Cybersecurity-Experte analysiert Netzwerkverkehr auf mehreren Bildschirmen

Deutschland sucht händeringend nach IT-Sicherheitsexperten. Das BSI meldet jährlich steigende Cyberangriffe auf Unternehmen und Behörden. Gleichzeitig bleiben Tausende Stellen unbesetzt – weil viele glauben, man bräuchte ein Informatikstudium. Stimmt nicht.

Welche Rollen gibt es?

Die Cybersecurity-Branche ist breiter, als viele denken. Nicht jeder muss Penetration Tester werden:

  • SOC Analyst – Überwachung und Reaktion auf Sicherheitsvorfälle
  • Penetration Tester – Gezieltes Aufspüren von Schwachstellen
  • Security Engineer – Aufbau und Wartung von Sicherheitsinfrastruktur
  • GRC Analyst – Governance, Risk & Compliance
  • Incident Responder – Forensik und Schadensbegrenzung nach Angriffen

Welche Zertifizierungen zählen wirklich?

Vergiss die Flut an Zertifikaten.

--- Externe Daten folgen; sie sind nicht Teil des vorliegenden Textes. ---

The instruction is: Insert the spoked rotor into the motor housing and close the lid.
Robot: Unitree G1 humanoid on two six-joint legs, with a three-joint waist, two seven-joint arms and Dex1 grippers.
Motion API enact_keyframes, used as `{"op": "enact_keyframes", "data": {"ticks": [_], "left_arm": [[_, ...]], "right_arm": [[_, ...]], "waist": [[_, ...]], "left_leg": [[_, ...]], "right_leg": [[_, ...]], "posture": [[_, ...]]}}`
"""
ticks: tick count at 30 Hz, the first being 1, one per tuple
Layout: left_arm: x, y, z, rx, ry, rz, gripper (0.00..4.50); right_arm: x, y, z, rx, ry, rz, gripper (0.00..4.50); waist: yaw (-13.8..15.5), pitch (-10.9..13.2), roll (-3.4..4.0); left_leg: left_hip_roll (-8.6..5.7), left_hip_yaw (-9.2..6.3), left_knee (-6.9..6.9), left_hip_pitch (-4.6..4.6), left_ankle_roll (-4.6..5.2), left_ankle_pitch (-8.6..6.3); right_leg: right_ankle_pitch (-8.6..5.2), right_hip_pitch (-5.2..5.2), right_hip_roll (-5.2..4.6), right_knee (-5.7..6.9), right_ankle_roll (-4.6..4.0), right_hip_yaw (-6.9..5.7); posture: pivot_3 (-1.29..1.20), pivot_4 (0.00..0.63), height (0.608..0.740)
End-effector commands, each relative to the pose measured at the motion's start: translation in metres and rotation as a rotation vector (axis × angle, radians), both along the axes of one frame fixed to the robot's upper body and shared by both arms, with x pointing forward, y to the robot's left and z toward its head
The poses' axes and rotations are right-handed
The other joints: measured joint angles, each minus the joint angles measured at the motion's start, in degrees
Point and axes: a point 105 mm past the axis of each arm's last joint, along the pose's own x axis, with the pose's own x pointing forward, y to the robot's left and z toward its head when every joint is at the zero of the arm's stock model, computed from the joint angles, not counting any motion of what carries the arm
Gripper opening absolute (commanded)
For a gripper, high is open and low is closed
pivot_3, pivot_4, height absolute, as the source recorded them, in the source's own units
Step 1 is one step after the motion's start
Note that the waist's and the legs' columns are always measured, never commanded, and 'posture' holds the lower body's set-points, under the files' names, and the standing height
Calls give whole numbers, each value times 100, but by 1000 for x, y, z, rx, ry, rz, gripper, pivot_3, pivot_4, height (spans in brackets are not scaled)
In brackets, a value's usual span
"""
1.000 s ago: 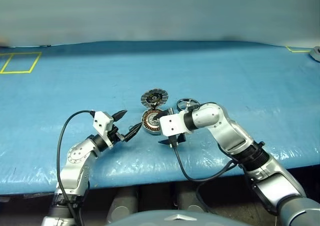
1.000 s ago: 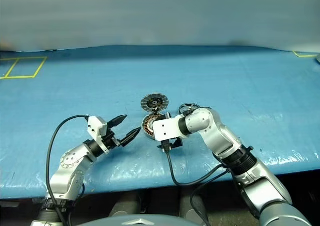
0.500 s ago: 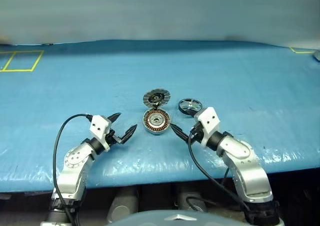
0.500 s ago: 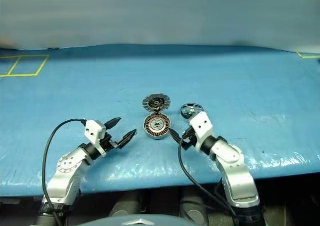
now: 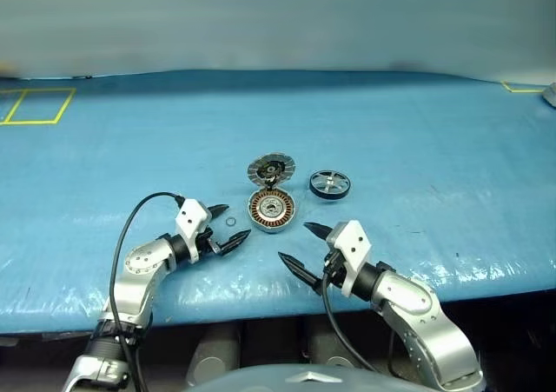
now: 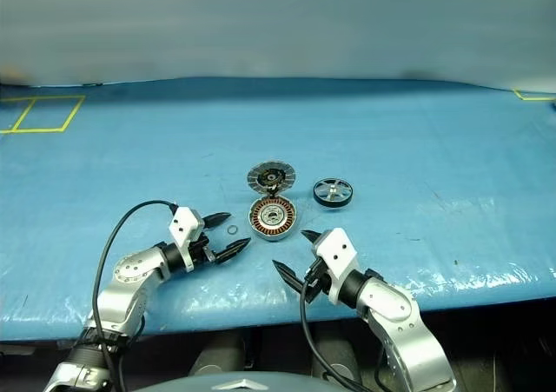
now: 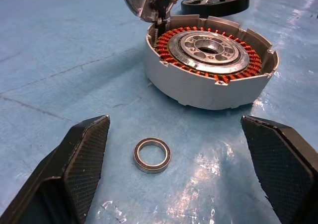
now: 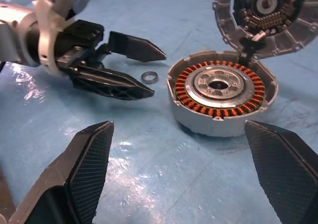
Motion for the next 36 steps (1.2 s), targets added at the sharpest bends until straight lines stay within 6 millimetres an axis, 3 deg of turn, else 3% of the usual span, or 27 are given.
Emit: {"op": "enact_keyframes", "data": {"ticks": [1,10,21,27,30,36], "left_arm": [[5,-4,2,21,-18,-21,4500],[6,1,-13,83,29,0,4500],[-5,24,-30,135,97,50,4500],[-10,24,-37,156,114,44,4500],[-9,25,-40,172,112,56,3858],[-9,24,-45,177,121,56,1891]], "right_arm": [[-5,7,11,5,-26,81,4412],[3,2,1,-57,-19,51,4412],[7,-1,-5,-106,-20,37,4412],[7,1,-6,-131,-22,42,4412],[8,1,-5,-137,-26,39,4447],[9,0,-5,-152,-29,32,4447]], "waist": [[1,0,0],[2,-1,-1],[-18,-7,2],[-32,-12,6],[-32,-12,6],[-5,-17,8]], "left_leg": [[0,0,-1,0,0,0],[-3,1,0,1,3,-1],[1,4,0,12,3,-2],[4,5,0,26,3,-2],[4,6,-1,34,2,-3],[3,6,-2,38,3,-3]], "right_leg": [[0,1,0,-1,0,0],[3,4,0,-5,5,2],[3,9,1,0,5,4],[1,20,-1,1,4,6],[1,21,-2,1,4,8],[0,20,-3,-1,4,7]], "posture": [[0,150,740],[0,150,740],[0,150,740],[0,150,740],[0,150,740],[0,150,740]]}}
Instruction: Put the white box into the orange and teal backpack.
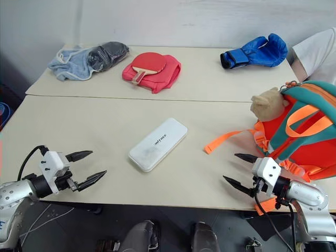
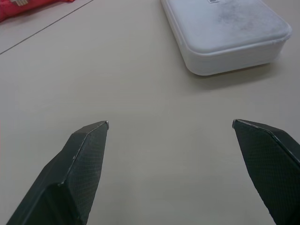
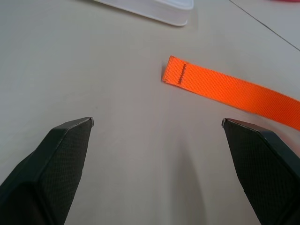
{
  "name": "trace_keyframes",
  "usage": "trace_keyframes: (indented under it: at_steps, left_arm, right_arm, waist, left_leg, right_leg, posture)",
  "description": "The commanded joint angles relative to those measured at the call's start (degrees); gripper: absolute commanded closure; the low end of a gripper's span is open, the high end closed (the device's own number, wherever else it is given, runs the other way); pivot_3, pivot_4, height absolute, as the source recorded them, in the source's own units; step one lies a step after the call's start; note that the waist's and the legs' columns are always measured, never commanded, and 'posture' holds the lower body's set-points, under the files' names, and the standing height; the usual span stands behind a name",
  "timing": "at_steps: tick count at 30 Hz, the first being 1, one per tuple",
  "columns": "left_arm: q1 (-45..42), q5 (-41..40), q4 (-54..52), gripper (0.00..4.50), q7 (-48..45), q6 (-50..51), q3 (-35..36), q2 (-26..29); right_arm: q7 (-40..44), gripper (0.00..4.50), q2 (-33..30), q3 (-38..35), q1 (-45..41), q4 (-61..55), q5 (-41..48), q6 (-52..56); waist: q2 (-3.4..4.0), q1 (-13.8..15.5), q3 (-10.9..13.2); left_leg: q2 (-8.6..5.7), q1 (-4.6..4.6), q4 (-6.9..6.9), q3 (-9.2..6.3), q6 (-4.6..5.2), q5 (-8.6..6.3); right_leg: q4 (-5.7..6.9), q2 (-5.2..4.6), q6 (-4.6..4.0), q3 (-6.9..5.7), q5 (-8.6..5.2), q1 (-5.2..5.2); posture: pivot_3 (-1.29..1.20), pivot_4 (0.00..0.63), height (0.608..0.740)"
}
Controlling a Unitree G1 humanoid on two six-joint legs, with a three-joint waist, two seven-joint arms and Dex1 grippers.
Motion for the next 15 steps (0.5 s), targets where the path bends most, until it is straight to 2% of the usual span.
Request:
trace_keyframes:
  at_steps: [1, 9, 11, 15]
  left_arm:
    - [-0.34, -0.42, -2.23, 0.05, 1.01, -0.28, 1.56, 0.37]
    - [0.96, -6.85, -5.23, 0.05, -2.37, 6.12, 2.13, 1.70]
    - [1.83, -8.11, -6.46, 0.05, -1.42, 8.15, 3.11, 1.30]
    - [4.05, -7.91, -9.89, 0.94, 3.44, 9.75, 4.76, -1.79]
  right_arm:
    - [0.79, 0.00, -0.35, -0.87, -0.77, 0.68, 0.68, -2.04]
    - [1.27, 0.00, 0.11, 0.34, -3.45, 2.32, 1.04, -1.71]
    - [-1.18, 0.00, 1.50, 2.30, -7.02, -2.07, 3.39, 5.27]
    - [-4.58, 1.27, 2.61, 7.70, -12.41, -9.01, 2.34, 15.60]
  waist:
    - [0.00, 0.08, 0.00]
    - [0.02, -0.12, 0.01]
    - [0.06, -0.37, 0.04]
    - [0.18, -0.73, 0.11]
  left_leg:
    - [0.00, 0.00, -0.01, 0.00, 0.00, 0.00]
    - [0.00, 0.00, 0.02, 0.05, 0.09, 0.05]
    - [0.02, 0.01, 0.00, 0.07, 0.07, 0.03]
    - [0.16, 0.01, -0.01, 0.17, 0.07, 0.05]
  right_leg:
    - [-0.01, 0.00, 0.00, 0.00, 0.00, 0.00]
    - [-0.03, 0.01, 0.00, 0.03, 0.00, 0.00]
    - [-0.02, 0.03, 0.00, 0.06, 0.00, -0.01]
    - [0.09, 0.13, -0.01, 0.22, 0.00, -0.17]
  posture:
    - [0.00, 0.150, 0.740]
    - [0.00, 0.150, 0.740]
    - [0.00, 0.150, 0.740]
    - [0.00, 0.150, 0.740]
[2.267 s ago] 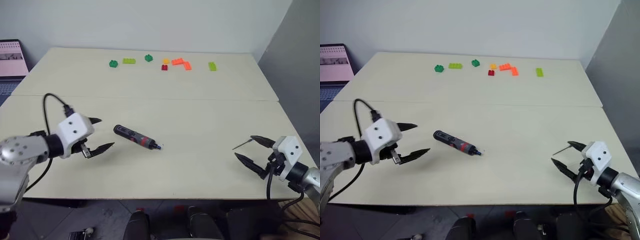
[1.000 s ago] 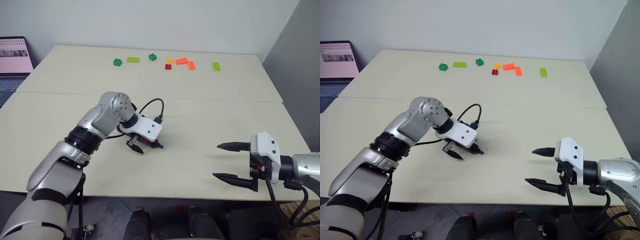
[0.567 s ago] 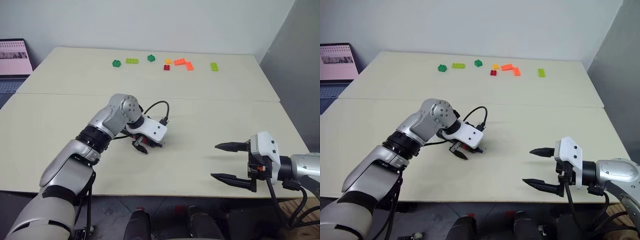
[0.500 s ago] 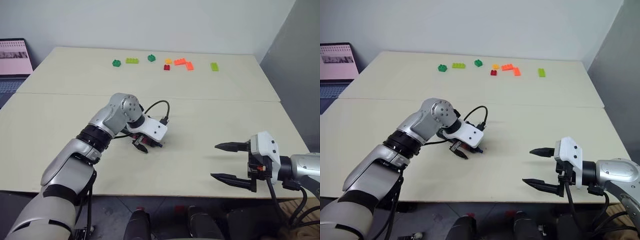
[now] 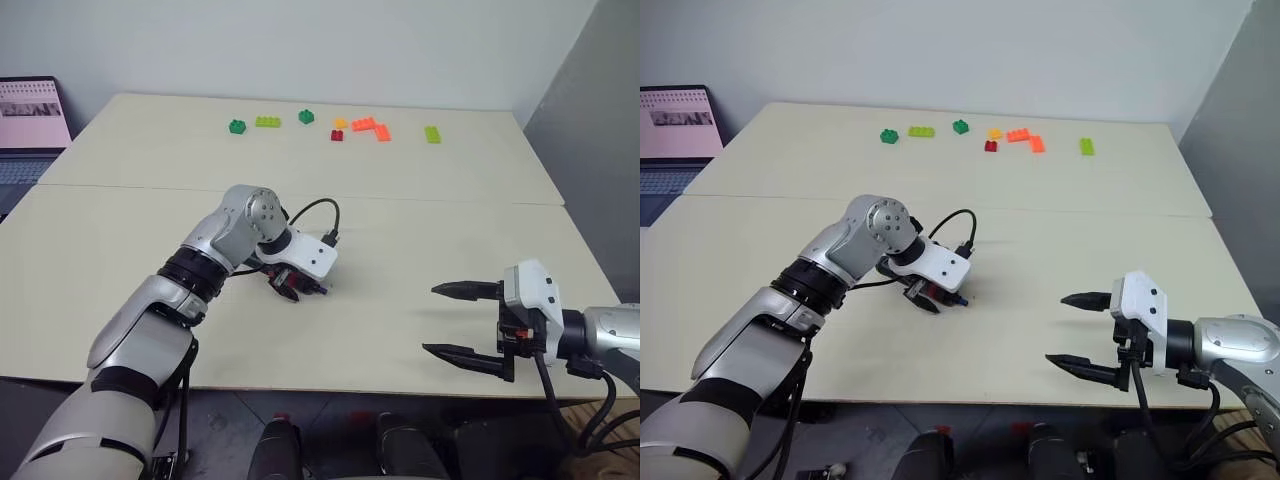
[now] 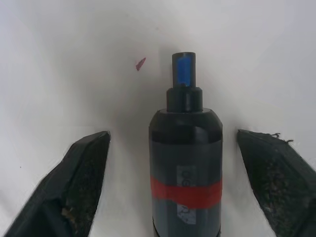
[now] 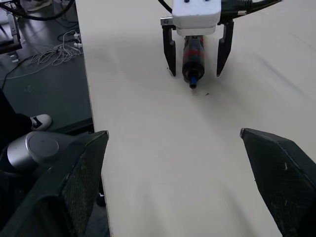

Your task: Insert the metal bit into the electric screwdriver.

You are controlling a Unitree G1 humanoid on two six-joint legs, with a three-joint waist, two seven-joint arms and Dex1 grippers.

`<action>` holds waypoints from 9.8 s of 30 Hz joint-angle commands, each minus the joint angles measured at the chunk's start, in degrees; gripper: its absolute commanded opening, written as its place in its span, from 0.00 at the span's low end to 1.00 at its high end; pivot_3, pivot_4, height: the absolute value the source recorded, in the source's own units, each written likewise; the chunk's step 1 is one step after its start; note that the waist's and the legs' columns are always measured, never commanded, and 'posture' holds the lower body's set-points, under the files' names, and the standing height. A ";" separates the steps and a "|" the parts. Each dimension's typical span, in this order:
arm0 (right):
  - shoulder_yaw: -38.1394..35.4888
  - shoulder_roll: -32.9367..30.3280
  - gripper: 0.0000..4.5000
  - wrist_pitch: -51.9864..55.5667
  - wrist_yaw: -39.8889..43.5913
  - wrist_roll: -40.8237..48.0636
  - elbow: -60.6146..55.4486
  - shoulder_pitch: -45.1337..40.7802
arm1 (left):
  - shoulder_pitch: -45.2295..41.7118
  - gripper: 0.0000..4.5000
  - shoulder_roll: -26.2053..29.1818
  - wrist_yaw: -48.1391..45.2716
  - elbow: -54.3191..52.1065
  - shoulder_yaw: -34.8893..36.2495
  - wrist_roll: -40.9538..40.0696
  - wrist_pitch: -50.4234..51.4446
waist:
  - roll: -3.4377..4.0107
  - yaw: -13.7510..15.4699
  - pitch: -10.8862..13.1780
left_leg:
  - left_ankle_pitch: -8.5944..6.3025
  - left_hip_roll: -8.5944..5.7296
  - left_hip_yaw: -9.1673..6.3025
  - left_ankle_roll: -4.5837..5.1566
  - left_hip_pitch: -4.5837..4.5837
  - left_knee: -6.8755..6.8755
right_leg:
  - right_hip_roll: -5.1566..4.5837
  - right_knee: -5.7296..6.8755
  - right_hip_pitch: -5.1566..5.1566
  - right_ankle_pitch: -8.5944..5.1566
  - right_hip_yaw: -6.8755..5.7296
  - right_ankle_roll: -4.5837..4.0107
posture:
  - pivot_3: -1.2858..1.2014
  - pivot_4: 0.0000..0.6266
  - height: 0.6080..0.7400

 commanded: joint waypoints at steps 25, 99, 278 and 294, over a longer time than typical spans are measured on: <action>0.44 -0.05 1.00 -0.11 0.09 0.02 0.03 -2.90 | 2.66 0.36 2.59 -1.57 -4.87 1.16 -1.68 0.63 | 0.01 -0.35 0.00 | 0.00 0.03 0.00 0.00 0.02 -0.02 | 0.02 0.00 -0.02 0.00 0.01 -0.01 | 0.52 0.24 1.00; -0.60 0.59 1.00 1.44 -4.06 2.68 10.22 -21.66 | 33.25 0.36 -22.68 62.48 -38.87 34.47 -32.08 20.24 | 0.06 0.71 0.00 | 0.01 -0.01 -0.06 0.00 0.08 -0.03 | 0.01 -0.04 0.04 0.13 -0.05 -0.10 | 0.52 0.24 1.00; 16.63 48.86 0.00 -4.64 -23.09 -20.26 39.28 -51.58 | 38.31 0.36 -27.03 81.51 -37.49 30.84 -22.15 14.95 | 0.71 -2.51 0.46 | 0.01 -0.04 0.07 -0.02 0.33 -1.02 | 0.01 -0.81 -0.02 0.20 0.20 0.03 | 0.52 0.24 1.00; 15.31 49.00 0.00 -3.64 -24.71 -19.19 36.78 -52.99 | 38.20 0.36 -27.10 81.47 -37.40 30.53 -22.04 14.76 | 0.71 -2.51 0.46 | 0.01 -0.02 0.07 -0.02 0.18 -1.01 | 0.00 -0.93 -0.07 0.25 0.16 -0.07 | 0.52 0.24 1.00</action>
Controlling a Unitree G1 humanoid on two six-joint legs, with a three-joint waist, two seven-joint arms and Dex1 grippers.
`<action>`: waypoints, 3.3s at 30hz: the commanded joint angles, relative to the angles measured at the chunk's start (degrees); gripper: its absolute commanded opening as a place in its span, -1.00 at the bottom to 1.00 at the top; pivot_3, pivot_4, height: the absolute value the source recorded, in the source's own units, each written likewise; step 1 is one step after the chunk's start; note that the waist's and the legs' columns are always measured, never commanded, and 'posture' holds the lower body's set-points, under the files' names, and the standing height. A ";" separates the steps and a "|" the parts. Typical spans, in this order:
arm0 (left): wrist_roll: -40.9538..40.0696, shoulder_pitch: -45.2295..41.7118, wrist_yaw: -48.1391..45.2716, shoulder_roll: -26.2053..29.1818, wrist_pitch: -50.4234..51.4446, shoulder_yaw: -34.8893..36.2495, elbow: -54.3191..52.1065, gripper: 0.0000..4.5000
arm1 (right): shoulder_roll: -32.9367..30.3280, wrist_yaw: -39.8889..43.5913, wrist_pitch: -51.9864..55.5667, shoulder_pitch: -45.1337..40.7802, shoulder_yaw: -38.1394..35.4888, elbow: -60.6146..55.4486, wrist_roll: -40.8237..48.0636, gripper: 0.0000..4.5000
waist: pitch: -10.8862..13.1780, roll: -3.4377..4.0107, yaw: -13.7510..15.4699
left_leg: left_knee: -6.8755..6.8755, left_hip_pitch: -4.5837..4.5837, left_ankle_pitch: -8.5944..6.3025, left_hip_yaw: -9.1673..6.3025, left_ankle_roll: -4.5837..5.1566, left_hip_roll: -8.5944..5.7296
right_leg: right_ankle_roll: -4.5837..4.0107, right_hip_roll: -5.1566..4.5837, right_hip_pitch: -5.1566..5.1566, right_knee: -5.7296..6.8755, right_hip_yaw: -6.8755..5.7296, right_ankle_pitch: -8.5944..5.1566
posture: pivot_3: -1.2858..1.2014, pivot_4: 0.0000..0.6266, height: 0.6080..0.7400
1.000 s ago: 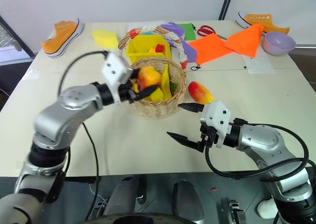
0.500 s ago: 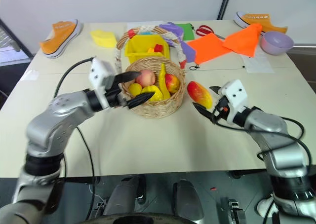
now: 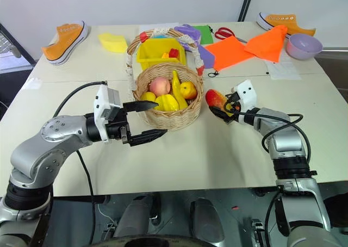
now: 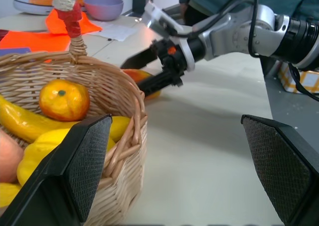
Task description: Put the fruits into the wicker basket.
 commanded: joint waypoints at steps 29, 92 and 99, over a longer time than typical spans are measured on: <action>1.13 7.34 -4.59 5.94 -12.27 13.90 9.21 1.00 | 5.11 -5.06 14.60 -17.37 15.83 -28.16 -0.93 0.04 | 0.02 0.00 0.15 | -0.06 -0.20 -0.03 0.07 0.03 0.02 | -0.07 -0.09 -0.34 0.03 0.08 0.03 | 0.03 -0.52 0.84; 8.33 0.07 0.10 -0.16 -15.14 4.25 13.56 1.00 | -9.46 -13.66 -7.06 20.51 -38.27 -17.01 1.98 0.34 | 0.02 0.20 0.11 | -0.10 -0.06 -0.03 0.33 0.06 0.04 | 0.05 0.18 -0.27 0.02 0.32 0.04 | 0.03 -0.52 0.84; 14.24 9.75 3.51 0.20 -24.00 10.66 22.76 1.00 | -5.41 -0.14 -7.24 37.86 -34.36 -35.65 12.67 0.34 | -0.02 0.26 -0.77 | -0.16 0.06 -0.05 0.34 0.06 0.11 | 0.03 0.07 -0.22 0.01 0.35 0.04 | 0.03 -0.52 0.84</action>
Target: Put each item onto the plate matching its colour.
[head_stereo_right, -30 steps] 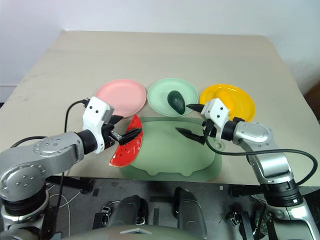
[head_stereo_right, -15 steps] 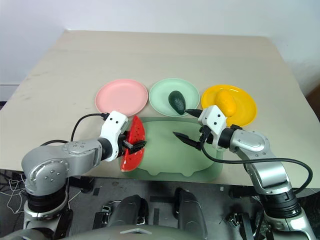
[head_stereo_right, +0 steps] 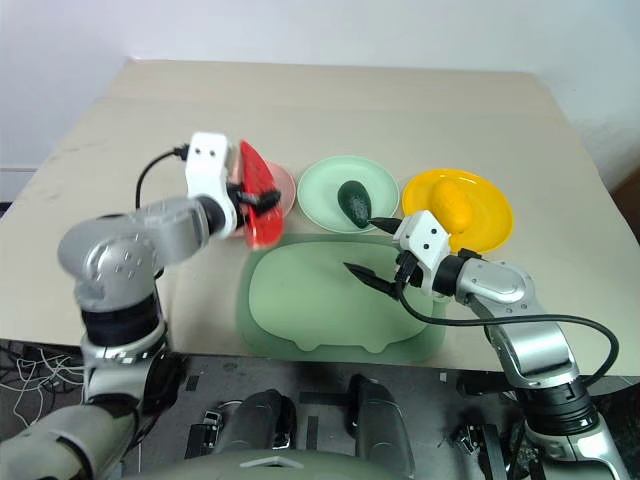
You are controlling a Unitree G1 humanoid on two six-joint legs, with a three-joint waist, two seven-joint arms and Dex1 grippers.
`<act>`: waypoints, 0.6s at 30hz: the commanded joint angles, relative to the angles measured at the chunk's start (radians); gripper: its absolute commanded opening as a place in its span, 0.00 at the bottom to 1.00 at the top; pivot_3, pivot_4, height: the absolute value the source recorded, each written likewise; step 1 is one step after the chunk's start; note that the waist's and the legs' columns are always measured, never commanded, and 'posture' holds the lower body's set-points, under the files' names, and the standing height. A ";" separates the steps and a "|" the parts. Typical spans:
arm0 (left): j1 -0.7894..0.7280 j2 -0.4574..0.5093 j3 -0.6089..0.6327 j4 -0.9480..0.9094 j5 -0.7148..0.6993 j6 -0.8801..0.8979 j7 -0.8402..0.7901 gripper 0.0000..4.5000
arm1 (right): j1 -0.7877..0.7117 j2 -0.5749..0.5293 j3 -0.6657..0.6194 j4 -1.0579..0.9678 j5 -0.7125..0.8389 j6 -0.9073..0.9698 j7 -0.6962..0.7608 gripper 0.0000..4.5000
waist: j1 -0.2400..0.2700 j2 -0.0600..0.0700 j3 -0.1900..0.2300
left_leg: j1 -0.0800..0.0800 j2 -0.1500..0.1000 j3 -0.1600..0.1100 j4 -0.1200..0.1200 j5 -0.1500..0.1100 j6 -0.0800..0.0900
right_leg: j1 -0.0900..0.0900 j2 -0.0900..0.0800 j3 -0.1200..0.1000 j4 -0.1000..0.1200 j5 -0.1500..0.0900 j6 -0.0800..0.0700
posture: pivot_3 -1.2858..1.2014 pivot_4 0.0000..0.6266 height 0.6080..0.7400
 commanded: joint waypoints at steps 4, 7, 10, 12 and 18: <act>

Für den Einstieg in Deutschland sind diese relevant:

  • CompTIA Security+ – Solides Fundament, international anerkannt
  • CEH (Certified Ethical Hacker) – Für Pen-Testing-Rollen
  • ISO 27001 Foundation – Für GRC-Positionen
  • BSI-Grundschutz-Praktiker – Spezifisch für den deutschen Markt

Praxis schlägt Theorie

Arbeitgeber in der Security-Branche schauen auf Hands-on-Erfahrung. Plattformen wie TryHackMe, HackTheBox oder eigene Home-Labs mit VirtualBox sind Gold wert. Dokumentiere deine Übungen, schreibe Write-ups, baue ein GitHub-Portfolio auf.

Ein strukturierter Kurs mit Mentor-Begleitung beschleunigt den Prozess erheblich – vor allem, weil du Feedback zu deinen Analysen bekommst und lernst, wie man Ergebnisse professionell dokumentiert.